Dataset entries
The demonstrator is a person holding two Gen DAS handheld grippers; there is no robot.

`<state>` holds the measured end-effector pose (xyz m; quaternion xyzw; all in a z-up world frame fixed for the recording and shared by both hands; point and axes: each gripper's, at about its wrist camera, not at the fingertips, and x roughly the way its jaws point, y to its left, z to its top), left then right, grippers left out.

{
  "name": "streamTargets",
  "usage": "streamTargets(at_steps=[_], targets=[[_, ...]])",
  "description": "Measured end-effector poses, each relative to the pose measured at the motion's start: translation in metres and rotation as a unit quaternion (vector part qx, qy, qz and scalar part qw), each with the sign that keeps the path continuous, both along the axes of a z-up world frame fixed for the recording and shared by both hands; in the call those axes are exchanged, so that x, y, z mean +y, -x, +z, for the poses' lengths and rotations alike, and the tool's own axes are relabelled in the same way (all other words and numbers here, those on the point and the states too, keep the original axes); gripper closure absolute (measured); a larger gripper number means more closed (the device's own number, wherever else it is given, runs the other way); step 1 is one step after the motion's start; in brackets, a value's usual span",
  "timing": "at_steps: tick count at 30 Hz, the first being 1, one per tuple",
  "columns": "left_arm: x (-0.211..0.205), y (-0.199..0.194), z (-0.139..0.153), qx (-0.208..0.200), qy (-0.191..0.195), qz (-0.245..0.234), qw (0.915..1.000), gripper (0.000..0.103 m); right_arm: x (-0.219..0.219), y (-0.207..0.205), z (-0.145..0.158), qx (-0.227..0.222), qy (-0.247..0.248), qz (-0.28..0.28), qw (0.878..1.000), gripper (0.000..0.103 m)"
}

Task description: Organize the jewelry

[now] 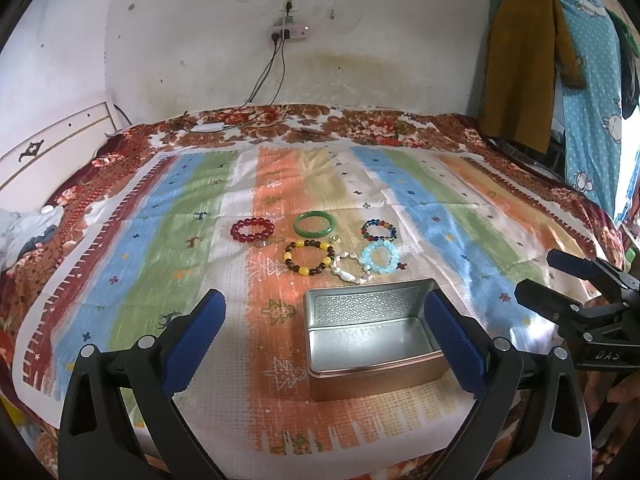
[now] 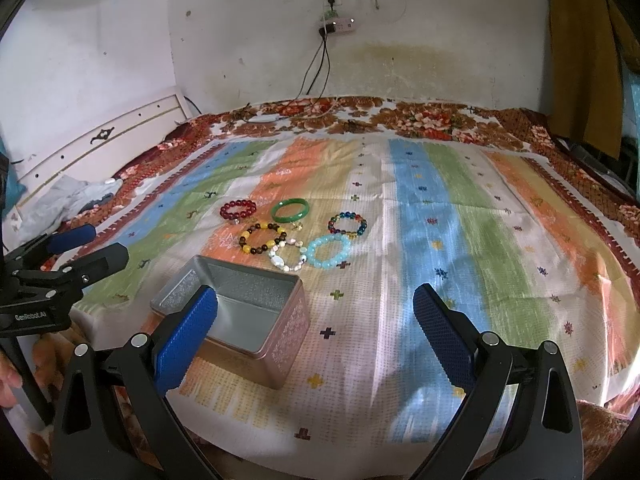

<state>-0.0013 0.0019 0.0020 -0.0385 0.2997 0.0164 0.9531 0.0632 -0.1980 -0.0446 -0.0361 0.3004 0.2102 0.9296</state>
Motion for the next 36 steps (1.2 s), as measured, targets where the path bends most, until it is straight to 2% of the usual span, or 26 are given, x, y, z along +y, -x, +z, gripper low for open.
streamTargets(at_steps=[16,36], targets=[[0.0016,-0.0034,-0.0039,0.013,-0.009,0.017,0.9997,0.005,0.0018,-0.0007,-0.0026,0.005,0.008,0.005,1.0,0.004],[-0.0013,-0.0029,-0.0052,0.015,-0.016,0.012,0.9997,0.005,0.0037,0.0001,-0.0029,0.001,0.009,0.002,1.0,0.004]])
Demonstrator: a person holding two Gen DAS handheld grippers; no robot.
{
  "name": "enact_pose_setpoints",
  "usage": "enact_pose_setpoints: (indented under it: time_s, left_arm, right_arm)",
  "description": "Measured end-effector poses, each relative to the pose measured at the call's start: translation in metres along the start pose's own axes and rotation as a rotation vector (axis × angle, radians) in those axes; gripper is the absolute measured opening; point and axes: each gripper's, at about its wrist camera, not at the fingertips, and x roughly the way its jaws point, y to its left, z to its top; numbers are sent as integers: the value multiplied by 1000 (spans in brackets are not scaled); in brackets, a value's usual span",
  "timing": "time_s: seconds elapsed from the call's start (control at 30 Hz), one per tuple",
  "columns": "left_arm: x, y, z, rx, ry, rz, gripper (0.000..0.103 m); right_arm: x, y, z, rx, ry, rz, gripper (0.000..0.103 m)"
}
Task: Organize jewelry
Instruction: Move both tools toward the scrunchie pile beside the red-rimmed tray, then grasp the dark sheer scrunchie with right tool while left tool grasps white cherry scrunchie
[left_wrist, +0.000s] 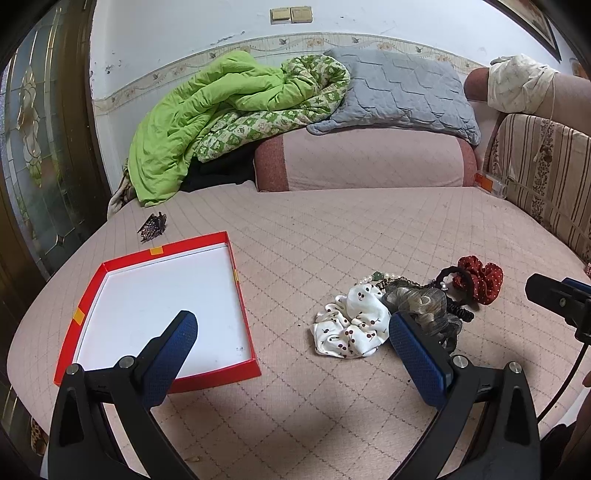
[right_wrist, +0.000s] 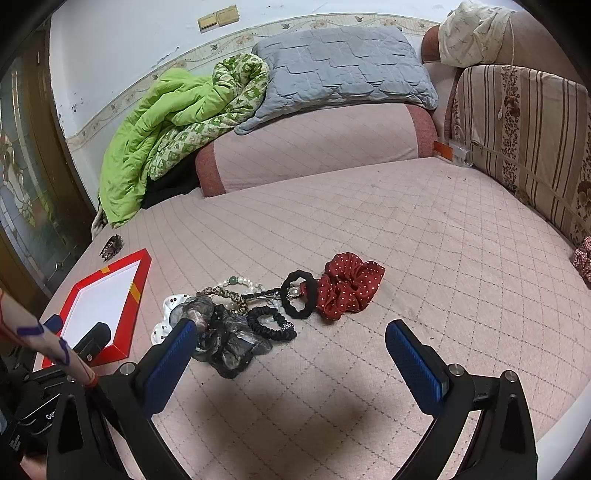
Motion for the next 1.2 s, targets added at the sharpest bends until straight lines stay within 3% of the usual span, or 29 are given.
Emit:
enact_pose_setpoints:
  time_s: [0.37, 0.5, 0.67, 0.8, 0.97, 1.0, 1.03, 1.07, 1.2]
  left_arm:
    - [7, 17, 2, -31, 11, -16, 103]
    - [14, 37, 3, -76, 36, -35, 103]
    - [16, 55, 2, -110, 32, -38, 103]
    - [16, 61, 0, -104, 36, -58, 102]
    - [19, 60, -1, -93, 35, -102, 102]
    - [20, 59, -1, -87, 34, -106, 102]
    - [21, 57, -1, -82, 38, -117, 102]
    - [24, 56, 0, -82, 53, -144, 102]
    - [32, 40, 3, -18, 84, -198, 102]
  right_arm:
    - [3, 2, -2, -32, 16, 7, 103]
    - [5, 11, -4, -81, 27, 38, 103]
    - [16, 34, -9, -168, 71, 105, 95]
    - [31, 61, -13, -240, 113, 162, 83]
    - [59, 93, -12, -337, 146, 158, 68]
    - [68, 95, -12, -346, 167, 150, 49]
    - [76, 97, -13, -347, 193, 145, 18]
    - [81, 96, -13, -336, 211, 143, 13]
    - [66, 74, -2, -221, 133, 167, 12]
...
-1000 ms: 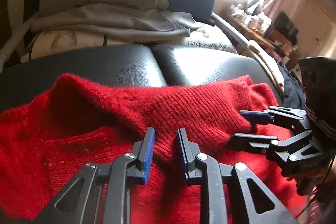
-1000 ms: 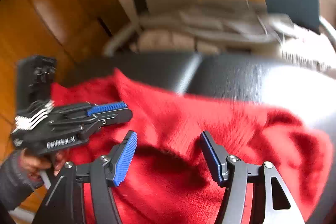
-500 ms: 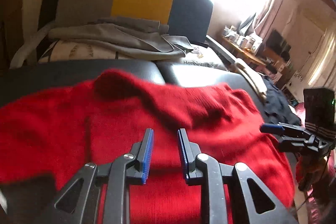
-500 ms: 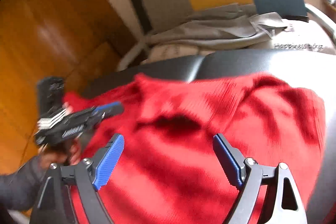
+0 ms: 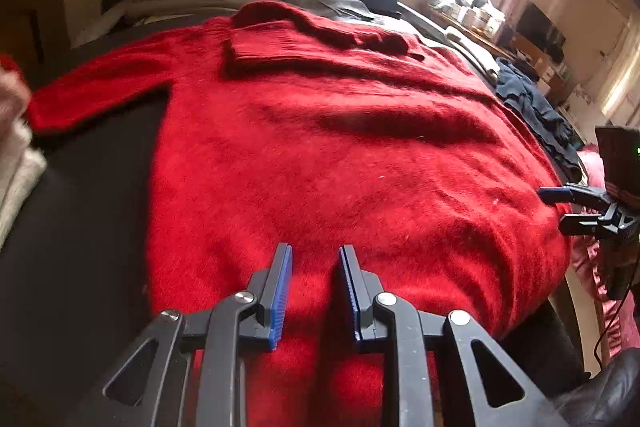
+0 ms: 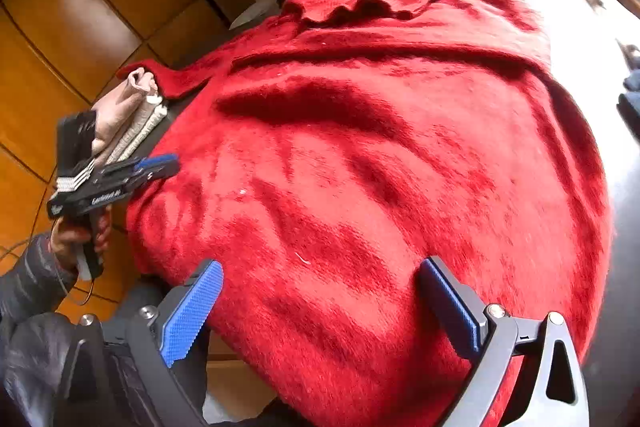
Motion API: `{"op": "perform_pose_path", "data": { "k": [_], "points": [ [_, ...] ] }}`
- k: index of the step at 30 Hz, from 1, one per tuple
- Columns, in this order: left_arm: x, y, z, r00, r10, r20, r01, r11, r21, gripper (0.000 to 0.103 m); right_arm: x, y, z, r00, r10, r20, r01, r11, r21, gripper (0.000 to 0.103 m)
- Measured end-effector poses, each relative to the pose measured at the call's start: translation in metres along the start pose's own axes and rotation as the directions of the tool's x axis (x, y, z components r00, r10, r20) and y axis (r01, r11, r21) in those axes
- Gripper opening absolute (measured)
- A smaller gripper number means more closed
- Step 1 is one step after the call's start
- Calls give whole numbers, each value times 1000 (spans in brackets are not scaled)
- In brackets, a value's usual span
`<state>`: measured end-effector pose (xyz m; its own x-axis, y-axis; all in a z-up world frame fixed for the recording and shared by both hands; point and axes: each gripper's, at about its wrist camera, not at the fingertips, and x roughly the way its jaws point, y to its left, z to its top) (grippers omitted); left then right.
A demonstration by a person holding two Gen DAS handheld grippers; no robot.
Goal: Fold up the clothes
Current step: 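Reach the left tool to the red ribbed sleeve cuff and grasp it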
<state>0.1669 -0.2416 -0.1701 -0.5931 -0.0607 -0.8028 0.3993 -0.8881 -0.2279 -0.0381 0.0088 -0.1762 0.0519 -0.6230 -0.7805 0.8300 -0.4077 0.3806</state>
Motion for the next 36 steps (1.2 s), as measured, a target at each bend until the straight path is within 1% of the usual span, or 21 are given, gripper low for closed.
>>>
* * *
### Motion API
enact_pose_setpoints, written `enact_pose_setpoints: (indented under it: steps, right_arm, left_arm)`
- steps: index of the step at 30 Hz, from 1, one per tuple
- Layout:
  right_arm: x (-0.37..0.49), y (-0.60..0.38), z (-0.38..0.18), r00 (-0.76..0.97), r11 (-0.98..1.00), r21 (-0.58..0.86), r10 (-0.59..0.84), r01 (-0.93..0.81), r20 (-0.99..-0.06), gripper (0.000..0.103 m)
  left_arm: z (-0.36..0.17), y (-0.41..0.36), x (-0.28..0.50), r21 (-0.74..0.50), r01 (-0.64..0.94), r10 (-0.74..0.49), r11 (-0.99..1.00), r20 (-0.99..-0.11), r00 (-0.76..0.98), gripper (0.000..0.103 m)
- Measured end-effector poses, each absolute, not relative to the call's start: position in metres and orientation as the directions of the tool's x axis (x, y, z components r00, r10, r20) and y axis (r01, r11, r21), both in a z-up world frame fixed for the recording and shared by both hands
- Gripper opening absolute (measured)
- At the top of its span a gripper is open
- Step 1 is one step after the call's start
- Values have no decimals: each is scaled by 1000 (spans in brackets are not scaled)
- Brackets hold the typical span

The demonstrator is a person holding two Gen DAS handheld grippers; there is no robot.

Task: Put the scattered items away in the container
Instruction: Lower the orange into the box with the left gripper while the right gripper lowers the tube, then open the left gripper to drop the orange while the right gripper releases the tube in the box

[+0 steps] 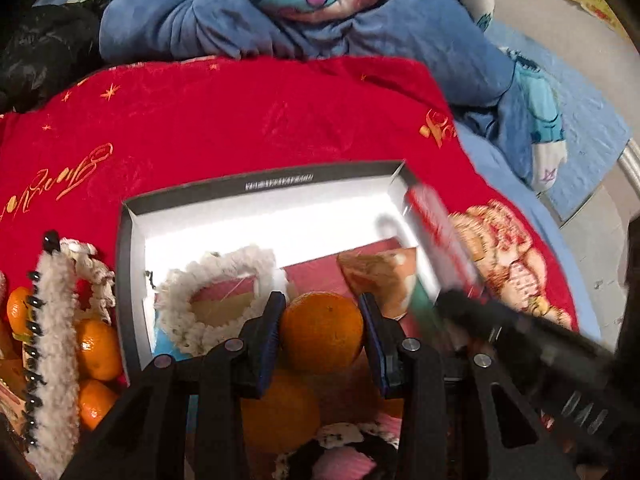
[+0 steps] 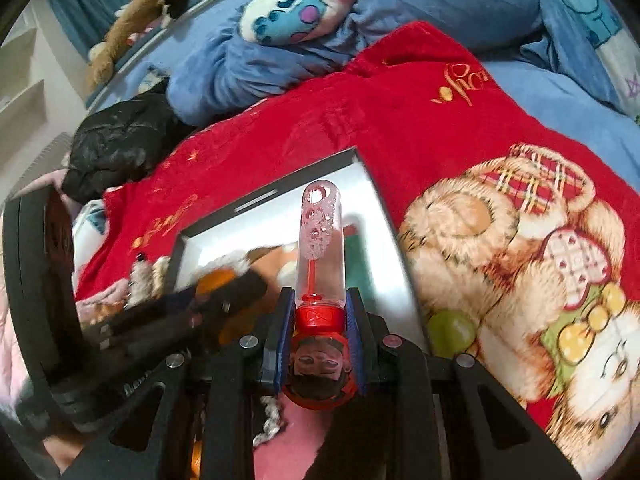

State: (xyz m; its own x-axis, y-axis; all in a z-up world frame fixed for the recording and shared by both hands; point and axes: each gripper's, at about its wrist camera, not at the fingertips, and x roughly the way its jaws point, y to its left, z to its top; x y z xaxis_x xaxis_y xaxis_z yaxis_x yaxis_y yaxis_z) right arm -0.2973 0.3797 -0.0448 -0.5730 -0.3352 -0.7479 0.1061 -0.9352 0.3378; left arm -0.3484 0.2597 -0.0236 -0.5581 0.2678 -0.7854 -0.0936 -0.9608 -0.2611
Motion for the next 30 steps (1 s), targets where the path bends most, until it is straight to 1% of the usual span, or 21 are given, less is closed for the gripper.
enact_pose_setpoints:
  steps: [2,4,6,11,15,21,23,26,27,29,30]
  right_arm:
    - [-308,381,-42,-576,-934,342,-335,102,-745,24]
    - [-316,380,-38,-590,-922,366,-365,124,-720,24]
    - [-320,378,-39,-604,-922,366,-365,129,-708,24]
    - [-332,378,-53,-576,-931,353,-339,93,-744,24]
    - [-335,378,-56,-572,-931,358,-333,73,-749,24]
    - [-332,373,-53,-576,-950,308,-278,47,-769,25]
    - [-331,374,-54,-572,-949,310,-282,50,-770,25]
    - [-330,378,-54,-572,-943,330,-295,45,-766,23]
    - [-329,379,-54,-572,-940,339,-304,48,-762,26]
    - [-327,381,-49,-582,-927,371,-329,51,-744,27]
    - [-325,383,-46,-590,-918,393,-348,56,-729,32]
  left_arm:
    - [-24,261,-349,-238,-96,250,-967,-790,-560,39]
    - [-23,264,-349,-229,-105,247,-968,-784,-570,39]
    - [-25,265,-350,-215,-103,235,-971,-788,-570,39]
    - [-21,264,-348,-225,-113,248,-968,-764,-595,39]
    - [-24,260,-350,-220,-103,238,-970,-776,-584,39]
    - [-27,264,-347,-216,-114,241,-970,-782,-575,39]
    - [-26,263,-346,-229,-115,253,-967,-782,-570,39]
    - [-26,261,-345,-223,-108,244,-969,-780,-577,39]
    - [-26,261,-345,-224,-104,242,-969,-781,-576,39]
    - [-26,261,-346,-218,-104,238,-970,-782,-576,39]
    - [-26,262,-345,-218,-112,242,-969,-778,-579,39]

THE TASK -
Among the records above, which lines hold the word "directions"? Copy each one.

ANSWER BOX -
- Measured end-effector poses, each relative to the pose measured at the call's start: translation in metres along the start pose's own axes and rotation as the directions of the tool's x axis (x, y, z components r00, r10, r20) and y axis (r01, r11, r21) in those axes
- Measured end-effector poses, each absolute, not relative to the call's start: position in metres and orientation as the directions of the tool's x axis (x, y, z components r00, r10, r20) and y axis (r01, r11, r21), both in a z-up world frame fixed for the recording and shared by both hands

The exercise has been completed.